Analyse des prétraitements IRM pour un diagnostic de l’Alzheimer par l’IA
Contexte :
La maladie d’Alzheimer est l’une des pathologies neurodégénératives les plus répandues dans le monde, dont le diagnostic précoce repose largement sur l’analyse des IRM cérébrales.
Problématique :
Les systèmes de diagnostic automatique par intelligence artificielle souffrent de plusieurs limitations :
* les performances varient fortement selon le type de prétraitement appliqué aux images,
* les modèles peuvent apprendre des régions non diagnostiques comme le crâne ou les artefacts,
* la généralisation reste difficile sur des données médicales limitées.
Objectifs :
L’objectif du projet est de comparer trois stratégies de prétraitement des IRM cérébrales — image brute, segmentation de la matière grise et suppression du crâne — afin d’identifier la plus performante pour le diagnostic automatique de la maladie d’Alzheimer.
Méthodologie :
L’étude repose sur deux phases principales:
1. La première concerne le prétraitement des IRM à partir de la base MIRIAD, en appliquant trois stratégies distinctes : utilisation directe de l’image brute, isolation de la matière grise par segmentation d’intensité, et suppression du crâne suivie par amélioration du contraste via CLAHE.

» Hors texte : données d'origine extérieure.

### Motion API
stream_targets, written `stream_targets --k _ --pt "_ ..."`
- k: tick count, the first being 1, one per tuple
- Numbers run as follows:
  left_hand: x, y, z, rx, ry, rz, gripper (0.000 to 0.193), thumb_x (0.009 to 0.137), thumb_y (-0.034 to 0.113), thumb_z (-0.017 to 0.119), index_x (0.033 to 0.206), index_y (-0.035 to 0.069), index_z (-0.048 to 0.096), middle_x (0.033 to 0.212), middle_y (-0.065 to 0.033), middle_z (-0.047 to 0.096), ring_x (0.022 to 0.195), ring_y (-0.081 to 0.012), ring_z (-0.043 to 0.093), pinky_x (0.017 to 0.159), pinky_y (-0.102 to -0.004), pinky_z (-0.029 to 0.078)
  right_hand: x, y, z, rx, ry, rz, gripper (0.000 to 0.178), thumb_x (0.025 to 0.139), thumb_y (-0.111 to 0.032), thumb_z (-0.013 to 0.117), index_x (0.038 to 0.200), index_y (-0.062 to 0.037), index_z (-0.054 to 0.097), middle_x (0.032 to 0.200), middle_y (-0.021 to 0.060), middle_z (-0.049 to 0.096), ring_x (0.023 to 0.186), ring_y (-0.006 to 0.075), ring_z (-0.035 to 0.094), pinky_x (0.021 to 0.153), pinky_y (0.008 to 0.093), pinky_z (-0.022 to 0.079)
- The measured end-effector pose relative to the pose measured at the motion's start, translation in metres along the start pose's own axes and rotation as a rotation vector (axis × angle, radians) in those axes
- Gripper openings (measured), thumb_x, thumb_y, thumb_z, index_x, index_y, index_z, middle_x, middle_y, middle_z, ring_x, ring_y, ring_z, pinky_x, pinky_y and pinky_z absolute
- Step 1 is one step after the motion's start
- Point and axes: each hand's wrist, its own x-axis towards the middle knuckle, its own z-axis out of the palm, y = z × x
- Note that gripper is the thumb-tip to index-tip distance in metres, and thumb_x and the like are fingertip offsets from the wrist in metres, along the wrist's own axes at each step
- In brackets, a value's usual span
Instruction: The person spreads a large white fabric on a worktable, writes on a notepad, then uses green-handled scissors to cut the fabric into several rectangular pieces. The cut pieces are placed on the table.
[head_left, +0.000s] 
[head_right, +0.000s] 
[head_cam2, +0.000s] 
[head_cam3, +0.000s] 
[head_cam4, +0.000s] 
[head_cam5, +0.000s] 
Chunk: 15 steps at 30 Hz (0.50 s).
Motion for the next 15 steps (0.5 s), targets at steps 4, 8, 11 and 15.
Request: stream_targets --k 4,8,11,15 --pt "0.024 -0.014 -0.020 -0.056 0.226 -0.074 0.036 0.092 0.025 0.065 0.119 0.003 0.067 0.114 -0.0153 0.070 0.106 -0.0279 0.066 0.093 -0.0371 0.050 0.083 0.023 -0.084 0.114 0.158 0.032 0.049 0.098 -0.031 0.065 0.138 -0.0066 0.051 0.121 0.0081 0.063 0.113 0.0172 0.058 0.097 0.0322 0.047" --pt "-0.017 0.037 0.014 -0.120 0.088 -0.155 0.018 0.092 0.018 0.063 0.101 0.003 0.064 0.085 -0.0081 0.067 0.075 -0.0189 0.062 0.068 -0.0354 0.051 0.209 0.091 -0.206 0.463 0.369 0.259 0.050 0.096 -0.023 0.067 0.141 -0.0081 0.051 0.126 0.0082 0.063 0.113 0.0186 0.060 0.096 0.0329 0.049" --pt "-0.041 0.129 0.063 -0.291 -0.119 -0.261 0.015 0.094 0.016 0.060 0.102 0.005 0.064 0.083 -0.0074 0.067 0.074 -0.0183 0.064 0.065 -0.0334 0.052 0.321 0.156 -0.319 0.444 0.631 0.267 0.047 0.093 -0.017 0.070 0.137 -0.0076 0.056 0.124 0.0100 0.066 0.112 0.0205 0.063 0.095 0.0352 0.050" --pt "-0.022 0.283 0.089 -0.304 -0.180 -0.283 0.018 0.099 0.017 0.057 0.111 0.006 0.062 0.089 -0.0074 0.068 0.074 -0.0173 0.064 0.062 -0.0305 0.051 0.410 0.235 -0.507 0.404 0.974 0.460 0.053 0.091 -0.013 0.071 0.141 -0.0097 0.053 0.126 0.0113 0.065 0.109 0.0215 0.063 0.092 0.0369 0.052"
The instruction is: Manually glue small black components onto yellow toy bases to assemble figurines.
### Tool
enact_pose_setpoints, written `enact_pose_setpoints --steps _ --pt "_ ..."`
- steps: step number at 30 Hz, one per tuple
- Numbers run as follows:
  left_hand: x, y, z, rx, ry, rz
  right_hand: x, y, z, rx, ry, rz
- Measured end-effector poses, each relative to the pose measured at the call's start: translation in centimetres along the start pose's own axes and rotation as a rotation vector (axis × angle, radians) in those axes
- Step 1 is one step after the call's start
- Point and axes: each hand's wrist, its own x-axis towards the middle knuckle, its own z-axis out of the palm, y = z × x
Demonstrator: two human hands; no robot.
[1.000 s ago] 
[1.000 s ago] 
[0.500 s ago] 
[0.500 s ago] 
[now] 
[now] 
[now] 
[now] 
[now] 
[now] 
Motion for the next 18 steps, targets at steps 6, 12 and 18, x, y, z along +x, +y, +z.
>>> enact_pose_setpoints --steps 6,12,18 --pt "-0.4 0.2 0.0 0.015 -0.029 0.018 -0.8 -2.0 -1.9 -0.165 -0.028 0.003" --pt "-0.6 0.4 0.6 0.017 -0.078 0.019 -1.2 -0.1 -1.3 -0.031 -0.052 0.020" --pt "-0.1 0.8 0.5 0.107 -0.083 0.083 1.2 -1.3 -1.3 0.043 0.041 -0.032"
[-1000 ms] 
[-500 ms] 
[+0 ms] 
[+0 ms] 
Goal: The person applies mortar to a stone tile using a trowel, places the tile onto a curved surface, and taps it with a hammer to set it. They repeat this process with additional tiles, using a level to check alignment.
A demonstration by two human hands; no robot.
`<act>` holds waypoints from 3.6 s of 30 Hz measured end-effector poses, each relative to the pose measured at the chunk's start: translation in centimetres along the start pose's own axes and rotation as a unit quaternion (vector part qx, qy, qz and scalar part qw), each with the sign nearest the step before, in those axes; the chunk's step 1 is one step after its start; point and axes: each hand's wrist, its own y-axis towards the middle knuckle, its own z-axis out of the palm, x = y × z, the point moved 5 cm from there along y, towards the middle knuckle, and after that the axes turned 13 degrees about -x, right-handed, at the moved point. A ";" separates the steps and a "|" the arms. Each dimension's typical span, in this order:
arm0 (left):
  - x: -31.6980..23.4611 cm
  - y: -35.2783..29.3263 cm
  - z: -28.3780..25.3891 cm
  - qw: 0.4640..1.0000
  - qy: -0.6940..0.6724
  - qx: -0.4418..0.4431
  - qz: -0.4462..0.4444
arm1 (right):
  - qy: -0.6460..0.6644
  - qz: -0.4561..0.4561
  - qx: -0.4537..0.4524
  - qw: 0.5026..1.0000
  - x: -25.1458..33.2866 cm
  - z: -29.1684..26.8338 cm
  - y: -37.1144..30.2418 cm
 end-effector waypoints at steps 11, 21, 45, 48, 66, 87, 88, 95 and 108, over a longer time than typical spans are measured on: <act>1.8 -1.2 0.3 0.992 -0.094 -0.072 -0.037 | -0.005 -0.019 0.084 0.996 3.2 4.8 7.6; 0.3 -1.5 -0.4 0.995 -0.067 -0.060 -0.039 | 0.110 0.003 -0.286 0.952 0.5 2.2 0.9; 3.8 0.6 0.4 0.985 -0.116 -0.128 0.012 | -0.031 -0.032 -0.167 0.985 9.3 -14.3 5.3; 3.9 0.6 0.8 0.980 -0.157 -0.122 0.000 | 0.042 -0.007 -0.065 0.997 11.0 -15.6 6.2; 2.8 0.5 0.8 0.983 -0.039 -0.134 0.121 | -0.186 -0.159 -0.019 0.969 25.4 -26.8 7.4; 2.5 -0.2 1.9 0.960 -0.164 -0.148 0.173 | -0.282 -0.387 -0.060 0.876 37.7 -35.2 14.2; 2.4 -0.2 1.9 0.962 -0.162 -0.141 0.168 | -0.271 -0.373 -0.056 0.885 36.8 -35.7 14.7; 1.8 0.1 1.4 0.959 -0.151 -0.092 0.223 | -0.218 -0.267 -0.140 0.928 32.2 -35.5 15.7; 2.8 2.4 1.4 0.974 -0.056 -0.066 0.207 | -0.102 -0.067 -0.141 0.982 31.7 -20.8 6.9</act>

2. La seconde phase consiste en une classification AD/HC par apprentissage par transfert, évaluée par validation croisée stratifiée afin d’assurer des résultats robustes et généralisables.
Résultats :
Les résultats montrent que le prétraitement influence significativement les performances de classification, avec un écart notable entre l’image brute et les stratégies plus ciblées, confirmant l’importance du choix du prétraitement dans les systèmes de diagnostic médical assisté par IA.
Conclusions :
Cette étude démontre que la qualité du prétraitement est un facteur déterminant pour le diagnostic automatique de la maladie d’Alzheimer. L’élimination de la partie du crâne s’avère la stratégie la plus efficace, ouvrant la voie à des systèmes de diagnostic assisté par IA plus fiables et cliniquement adaptés.